On their frigid Danish island, are Greenlanders interested in jumping ship?
I‘m walking down the snow-covered streets of Nuuk, capital city of Greenland, when a shiny SUV roars ahead of me, pulls a hard left turn, and stops short, fishtailing on the icy road. The driver rolls his window down and I suppress a smile. It’s the prime minister of Greenland, Múte Bourup Egede, and he looks furious. “You!” he shouts. “Come with me! We’re going to the police!”
Instead of panicking, I think, This can’t get any more surreal.

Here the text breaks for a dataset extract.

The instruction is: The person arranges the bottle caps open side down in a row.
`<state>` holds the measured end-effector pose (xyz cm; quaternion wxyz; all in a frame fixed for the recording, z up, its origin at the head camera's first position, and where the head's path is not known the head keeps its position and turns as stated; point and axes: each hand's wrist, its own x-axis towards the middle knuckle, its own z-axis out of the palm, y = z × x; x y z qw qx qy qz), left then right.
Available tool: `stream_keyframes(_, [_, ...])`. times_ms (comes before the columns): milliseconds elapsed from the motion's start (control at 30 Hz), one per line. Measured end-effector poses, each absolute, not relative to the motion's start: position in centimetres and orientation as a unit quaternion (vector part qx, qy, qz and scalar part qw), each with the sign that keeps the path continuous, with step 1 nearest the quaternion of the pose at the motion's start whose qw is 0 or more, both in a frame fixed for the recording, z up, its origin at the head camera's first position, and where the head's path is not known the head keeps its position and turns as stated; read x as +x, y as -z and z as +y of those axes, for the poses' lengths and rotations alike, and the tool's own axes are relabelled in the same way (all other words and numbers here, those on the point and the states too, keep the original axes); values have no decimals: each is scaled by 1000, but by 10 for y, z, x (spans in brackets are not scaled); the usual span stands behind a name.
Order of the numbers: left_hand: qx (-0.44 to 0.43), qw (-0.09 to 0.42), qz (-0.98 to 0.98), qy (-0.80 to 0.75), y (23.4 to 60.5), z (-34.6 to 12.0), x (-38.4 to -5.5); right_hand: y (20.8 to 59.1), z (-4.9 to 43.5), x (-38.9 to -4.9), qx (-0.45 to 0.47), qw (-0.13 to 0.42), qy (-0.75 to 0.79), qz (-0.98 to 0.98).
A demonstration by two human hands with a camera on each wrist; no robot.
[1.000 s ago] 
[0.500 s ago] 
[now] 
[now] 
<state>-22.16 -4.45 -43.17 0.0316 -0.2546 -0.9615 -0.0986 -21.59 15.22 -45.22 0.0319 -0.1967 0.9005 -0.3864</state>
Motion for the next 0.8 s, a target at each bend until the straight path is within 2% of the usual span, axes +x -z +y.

President Trump’s bombastic announcement that he intends to annex Greenland to the US has turned the world’s attention on the freezing island located between the Arctic and North Atlantic oceans. Currently an autonomous territory of the Kingdom of Denmark, its strategic location offers an enormous advantage in the increasingly tense dance between three superpowers: Russia, China, and the US. And beyond location, Greenland’s supposed geological riches have also sparked Trump’s interest — hence my 2,000 mile pilgrimage from Toms River, New Jersey, to Nuuk, Greenland, braving the arctic temperatures to hear what the locals actually think about this contentious issue.
Of course, I wanted a statement from the prime minister, and when my emails went unanswered, I decided to do the simplest thing and knock on his door. There was no security, and the young woman who answers the door says the prime minister isn’t home and declines to comment.